My Homemade Granola

How I Make My Homemade Granola | Cate Renée

As someone who used to loathe even the thought of breakfast time I’m happy to report that I’ve slowly come full circle and started to enjoy it. I am a big lover of going out for breakfast with friends and family and eating a full English breakfast but that’s something I like to reserve for the weekends and special occasions. For the most part each day I eat one of two breakfasts: gluten free Weet-Bix with fresh berries and A2 light milk or this delicious and crunchy homemade granola with yoghurt and fruit. This recipe is super simple and one that doesn’t really need any instructions or guidelines to follow and it can keep for up to three months in your pantry!


1 cup rolled oats
1/2 cup shredded coconut
1/2 cup almonds
1/4 cup pecans
1/4 cup macadamias
1/4 cup walnuts
1/4 cup pepitas
1/4 cup sunflower seeds
1/4 cup cacao nibs
3 tbs rice malt syrup
1 tbs chia seeds
1 tbs flaxseeds
1 tbs organic honey
1 tbs cinnamon sugar


Preheat the oven to 160° Celsius and line a baking tray with parchment paper. Roughly chop the nuts so you’re left with some whole, some chopped, and some fine pieces. Add all the dry ingredients into a large mixing bowl and stir through until combined.
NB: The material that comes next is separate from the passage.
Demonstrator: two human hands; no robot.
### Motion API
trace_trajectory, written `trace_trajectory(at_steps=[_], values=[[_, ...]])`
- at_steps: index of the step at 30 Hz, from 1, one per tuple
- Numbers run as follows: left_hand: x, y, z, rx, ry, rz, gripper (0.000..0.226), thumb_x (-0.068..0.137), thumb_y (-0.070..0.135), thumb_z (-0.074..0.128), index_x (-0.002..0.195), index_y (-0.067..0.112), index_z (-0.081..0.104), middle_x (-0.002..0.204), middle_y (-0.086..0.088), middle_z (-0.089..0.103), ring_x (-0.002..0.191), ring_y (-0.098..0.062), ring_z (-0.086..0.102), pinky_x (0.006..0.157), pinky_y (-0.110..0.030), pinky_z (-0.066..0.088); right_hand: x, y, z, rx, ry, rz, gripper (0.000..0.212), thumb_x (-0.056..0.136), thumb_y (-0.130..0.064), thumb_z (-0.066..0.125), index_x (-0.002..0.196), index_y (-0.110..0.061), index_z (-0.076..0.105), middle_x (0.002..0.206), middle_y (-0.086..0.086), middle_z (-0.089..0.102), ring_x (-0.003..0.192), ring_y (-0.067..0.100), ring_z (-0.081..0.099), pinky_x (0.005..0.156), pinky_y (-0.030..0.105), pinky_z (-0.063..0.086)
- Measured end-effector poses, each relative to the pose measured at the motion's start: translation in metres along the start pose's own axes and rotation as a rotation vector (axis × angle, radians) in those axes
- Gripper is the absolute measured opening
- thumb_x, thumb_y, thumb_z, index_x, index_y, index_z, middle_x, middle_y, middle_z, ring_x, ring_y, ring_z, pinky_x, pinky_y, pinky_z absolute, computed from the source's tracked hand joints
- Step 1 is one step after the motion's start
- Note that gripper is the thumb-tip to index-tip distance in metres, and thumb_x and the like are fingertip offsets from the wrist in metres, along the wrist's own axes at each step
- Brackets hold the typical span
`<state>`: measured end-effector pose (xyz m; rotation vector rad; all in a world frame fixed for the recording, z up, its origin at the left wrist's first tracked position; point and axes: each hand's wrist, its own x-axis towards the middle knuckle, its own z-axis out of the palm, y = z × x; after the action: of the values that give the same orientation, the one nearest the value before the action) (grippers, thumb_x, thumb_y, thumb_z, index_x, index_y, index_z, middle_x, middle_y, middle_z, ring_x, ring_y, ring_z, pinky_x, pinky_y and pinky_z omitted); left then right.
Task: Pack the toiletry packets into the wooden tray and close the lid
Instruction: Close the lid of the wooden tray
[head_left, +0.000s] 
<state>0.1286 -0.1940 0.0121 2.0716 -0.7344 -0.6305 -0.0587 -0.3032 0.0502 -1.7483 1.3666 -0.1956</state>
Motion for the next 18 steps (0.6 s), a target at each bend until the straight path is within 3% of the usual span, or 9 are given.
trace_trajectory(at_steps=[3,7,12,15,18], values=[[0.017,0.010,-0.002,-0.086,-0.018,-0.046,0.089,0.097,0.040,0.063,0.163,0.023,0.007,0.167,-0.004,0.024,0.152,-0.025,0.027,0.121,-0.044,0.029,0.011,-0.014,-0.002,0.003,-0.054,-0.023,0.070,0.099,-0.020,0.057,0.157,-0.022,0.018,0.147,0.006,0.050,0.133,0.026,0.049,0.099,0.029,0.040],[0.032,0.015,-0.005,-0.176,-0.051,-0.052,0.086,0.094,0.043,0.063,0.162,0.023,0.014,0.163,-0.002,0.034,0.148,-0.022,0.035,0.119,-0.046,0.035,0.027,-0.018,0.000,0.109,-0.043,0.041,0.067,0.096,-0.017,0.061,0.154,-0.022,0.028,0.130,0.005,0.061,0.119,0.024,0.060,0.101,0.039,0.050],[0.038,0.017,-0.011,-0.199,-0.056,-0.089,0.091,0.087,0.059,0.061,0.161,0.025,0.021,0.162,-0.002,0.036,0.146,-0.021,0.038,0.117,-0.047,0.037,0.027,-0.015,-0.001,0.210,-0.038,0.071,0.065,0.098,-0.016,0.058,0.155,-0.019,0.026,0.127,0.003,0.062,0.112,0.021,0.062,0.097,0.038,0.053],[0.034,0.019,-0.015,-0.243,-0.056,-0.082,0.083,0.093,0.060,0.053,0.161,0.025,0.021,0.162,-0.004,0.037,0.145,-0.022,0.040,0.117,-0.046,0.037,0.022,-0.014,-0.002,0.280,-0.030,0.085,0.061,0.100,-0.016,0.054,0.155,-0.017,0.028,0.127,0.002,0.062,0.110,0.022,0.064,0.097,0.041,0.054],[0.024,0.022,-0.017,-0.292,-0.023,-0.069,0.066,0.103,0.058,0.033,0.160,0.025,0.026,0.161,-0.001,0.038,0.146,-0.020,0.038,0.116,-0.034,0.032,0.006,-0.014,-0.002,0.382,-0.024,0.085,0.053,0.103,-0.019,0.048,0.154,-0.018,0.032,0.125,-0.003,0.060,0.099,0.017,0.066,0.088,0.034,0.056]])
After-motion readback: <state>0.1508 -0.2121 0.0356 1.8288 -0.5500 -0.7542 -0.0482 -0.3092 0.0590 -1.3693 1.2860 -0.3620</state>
Mix in wet ingredients and make sure everything is evenly coated and then pour onto baking tray and pop into the oven for 10-15 minutes or until golden. Make sure to stir mixture every couple of minutes to avoid burning granola. Remove from oven and allow to cool completely before storing into an air-tight container or jar. This can keep in the pantry for several months and is best enjoyed with Greek yoghurt and fruit or crumbled over a banana split.